Tell me. Do you think this sounds like a Jane Austen novel?
“Gawain!” he screamed as he pulled himself free at the sound of his dog’s cry. From the corner of his eye, he could see his assailant grab the other man’s cane out from under him and raise it to strike, but that did not register until the blow came down, fast and hard on the man’s head, and he still had not reached his dog. Somewhere between the slam of wood into his own temple and the completion of his fall backwards he saw it all – the limping dog running off, the men shouting, one grabbing the wall for support. It all became a haze as Gawain disappeared from his vision entirely. “Go,” he whispered, and hit the ground. The shock of it was too much for his head to take, and everything went black.
Or how about this? Jane Austen?
Jane was already gone when he rose that winter morning. With nothing pressing on his schedule while his business partner was abroad, he yawned luxuriously and washed his face before thinking about preparing for the day. He was still toweling his face when he heard the scream.
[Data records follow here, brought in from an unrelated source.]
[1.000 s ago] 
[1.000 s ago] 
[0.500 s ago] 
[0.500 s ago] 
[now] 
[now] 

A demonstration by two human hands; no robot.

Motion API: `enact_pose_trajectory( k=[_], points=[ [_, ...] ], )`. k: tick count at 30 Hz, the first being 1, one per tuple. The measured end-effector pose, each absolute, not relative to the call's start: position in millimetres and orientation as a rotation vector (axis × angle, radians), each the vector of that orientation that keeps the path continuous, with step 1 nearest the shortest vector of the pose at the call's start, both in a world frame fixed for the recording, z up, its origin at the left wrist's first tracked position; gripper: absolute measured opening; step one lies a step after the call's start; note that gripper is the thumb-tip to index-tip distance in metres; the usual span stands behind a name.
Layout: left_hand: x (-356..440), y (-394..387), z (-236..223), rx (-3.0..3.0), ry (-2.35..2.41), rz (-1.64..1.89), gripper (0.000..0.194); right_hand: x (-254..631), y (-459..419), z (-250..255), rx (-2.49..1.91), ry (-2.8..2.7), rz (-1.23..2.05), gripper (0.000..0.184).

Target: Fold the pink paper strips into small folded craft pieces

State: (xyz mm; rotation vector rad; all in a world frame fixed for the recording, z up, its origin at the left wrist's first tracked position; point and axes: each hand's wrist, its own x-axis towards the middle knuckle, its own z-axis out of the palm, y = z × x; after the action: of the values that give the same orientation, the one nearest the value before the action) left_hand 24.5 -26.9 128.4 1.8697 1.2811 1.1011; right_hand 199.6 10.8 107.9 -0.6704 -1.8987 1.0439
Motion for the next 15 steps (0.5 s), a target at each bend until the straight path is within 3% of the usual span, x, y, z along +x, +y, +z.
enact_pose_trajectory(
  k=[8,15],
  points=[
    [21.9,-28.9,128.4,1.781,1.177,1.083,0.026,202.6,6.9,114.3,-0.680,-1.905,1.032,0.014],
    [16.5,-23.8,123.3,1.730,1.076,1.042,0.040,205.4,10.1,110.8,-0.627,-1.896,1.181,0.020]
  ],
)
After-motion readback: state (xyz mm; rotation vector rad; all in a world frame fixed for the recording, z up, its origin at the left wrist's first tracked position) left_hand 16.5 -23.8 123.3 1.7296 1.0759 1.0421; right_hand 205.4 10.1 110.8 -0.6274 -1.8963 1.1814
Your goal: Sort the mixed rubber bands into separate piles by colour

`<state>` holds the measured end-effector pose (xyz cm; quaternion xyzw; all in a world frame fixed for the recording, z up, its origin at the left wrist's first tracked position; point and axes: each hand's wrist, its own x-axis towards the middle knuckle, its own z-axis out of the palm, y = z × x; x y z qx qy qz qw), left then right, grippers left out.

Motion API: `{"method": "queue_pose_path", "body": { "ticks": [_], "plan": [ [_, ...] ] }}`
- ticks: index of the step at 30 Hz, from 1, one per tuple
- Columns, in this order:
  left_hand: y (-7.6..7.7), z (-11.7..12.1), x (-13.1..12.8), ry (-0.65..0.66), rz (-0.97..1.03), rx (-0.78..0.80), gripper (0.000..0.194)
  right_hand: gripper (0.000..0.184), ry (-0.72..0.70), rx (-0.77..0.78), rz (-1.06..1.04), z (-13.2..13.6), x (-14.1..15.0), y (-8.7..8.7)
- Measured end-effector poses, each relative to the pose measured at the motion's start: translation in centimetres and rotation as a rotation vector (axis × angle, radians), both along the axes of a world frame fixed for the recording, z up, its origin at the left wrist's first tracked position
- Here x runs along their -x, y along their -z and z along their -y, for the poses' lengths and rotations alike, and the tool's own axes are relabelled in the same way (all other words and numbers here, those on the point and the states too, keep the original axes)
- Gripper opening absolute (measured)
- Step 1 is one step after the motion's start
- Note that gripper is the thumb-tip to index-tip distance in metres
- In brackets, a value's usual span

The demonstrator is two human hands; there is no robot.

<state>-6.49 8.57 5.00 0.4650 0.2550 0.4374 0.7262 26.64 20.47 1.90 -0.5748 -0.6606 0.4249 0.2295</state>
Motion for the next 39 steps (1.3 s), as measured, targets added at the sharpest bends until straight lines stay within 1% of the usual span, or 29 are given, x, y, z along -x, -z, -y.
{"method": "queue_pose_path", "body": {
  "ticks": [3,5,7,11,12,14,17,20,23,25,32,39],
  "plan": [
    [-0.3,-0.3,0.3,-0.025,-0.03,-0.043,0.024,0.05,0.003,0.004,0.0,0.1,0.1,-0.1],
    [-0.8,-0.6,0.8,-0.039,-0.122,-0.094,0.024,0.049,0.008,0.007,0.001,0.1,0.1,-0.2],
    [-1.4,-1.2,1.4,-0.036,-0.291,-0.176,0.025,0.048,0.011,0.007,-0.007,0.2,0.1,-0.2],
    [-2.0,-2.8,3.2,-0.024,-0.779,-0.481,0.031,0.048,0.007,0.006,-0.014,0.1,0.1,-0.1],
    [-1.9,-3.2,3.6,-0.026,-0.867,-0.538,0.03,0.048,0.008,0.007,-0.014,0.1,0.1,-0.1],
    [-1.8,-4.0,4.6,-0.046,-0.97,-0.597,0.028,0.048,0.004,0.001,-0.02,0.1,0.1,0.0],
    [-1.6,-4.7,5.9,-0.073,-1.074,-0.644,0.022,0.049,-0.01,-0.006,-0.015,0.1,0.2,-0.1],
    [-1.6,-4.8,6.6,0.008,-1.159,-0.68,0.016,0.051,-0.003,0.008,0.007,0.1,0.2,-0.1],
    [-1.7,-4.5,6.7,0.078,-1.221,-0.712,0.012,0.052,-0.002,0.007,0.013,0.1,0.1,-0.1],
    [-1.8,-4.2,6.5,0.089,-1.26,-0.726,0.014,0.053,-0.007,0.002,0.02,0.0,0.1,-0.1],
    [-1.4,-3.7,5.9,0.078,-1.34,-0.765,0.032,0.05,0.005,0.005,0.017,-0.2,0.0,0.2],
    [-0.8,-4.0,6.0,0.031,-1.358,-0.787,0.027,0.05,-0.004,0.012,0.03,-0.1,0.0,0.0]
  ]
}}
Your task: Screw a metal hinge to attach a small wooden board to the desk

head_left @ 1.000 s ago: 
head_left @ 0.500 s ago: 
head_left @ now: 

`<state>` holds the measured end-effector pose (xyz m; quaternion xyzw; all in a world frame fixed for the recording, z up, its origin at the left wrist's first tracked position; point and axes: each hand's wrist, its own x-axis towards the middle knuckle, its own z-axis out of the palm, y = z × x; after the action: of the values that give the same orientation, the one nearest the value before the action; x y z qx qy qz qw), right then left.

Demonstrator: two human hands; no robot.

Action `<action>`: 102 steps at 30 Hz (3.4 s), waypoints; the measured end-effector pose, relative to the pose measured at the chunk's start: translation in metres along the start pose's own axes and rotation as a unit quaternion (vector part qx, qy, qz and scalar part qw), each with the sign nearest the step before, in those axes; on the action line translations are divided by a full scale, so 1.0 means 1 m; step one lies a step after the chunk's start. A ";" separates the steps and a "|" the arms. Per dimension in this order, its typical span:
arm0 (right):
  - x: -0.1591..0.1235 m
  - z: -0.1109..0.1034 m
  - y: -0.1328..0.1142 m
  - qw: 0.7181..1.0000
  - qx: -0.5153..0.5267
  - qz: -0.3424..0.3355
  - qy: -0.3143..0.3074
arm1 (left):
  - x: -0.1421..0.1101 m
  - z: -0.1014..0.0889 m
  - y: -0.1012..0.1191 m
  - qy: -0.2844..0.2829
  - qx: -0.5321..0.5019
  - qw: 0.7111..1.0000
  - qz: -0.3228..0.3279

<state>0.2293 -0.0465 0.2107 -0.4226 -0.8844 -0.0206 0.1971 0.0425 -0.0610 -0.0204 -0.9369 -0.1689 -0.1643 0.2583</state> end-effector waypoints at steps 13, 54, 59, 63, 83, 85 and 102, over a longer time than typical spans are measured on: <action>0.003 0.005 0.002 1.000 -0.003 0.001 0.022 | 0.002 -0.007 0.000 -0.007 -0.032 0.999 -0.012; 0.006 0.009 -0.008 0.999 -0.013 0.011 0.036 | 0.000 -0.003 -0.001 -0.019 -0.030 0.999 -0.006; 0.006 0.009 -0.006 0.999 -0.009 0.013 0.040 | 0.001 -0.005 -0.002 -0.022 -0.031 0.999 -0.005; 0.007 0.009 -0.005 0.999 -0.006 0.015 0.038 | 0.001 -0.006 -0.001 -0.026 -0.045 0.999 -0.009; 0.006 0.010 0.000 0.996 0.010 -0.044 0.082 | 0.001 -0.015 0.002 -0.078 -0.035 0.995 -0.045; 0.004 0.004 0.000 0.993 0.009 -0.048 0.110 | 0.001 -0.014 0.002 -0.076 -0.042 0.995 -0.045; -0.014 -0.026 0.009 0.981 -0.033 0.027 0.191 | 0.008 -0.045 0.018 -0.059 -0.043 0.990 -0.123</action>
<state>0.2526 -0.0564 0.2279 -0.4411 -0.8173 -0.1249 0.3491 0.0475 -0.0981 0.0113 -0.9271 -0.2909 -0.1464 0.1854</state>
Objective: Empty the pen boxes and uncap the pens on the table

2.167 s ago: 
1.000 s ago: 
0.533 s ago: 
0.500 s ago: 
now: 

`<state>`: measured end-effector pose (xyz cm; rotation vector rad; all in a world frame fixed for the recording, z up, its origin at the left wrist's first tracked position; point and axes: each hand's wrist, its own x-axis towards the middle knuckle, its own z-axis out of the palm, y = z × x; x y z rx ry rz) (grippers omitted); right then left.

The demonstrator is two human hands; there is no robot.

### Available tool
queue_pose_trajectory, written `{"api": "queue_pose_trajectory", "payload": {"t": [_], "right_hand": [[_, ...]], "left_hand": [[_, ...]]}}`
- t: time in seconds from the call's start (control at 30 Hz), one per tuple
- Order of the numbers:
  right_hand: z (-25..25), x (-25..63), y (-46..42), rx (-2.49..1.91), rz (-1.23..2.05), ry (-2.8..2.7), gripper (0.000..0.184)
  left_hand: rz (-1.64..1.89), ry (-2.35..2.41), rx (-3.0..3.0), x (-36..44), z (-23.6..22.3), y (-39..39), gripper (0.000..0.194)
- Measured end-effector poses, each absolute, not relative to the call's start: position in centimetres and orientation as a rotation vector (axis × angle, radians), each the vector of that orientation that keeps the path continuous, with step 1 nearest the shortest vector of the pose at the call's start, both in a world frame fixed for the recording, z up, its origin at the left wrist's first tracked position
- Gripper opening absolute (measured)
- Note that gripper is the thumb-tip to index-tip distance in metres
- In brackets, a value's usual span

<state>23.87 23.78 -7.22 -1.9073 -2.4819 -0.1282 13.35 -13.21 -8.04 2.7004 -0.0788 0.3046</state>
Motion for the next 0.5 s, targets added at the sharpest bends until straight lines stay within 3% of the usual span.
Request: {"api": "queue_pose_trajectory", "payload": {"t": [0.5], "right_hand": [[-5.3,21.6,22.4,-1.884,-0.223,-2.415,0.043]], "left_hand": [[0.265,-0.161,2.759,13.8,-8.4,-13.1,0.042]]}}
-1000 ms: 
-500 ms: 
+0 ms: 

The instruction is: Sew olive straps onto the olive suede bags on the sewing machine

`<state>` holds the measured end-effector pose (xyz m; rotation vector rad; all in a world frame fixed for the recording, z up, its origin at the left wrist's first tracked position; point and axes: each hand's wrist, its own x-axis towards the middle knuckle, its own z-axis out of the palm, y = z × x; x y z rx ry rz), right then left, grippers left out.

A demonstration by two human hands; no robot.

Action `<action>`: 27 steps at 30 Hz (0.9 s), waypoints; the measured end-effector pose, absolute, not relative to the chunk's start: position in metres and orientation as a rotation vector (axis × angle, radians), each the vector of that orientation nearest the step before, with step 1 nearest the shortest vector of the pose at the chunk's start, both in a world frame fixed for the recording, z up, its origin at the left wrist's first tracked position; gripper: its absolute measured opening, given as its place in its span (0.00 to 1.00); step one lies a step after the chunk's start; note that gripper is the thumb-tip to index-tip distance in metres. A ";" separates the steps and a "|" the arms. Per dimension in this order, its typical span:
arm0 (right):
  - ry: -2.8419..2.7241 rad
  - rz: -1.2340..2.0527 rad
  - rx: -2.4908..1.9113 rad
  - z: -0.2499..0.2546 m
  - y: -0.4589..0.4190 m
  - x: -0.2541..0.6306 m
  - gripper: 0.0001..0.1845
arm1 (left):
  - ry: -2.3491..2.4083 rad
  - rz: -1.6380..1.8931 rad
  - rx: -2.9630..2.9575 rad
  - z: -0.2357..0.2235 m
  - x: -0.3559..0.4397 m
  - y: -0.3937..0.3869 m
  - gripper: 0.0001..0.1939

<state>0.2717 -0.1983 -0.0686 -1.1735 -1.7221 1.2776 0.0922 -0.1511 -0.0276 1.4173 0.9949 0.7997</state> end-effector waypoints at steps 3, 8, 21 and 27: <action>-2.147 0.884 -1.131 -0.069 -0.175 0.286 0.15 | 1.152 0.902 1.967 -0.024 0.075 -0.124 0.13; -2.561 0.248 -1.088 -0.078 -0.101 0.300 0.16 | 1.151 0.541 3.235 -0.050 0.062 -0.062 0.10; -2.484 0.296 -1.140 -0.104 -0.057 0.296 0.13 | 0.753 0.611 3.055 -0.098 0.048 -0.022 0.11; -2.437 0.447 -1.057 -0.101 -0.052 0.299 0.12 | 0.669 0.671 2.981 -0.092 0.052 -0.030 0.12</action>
Perhaps. Perhaps it was Jane Austen’s tormented twin whose dreams bubbled to the surface unbridled, unrestricted, and unbelievable—maybe writing them down was an exercise insanity. Perhaps this is what Jane Austen would’ve written if she lived next door to Sherlock Holmes. Who knows?
In all reality, The Knights of Derbyshire is Marsha Altman’s work, fantastic and engaging, so one can only assume that she is either channeling Jane Austen’s thrilling parallel universe, or we’ve got a seriously talented writer on our hands (or both). Those looking for a tea-and-crumpets kind of read, one dripping with “my my, your fine eyes are positively beguiling” or any phrase that might bring to mind “well ma’am, I’m just so charmingly befuddled” should look elsewhere. Altman’s Austen doesn’t exist as a world away from our own, floating up in the sky, untouched by troubles, unmoved by reality. Rather, it is chock full of stimulating dilemmas both modern and historical, brimming with questions about trust and mistrust, family, money, and conformity into societal norms. A perfect world? No. A living world it is, dear readers! Altman has superimposed real-world life onto Austen’s characters and settings, seamlessly and with spectacular results! Are you ready?!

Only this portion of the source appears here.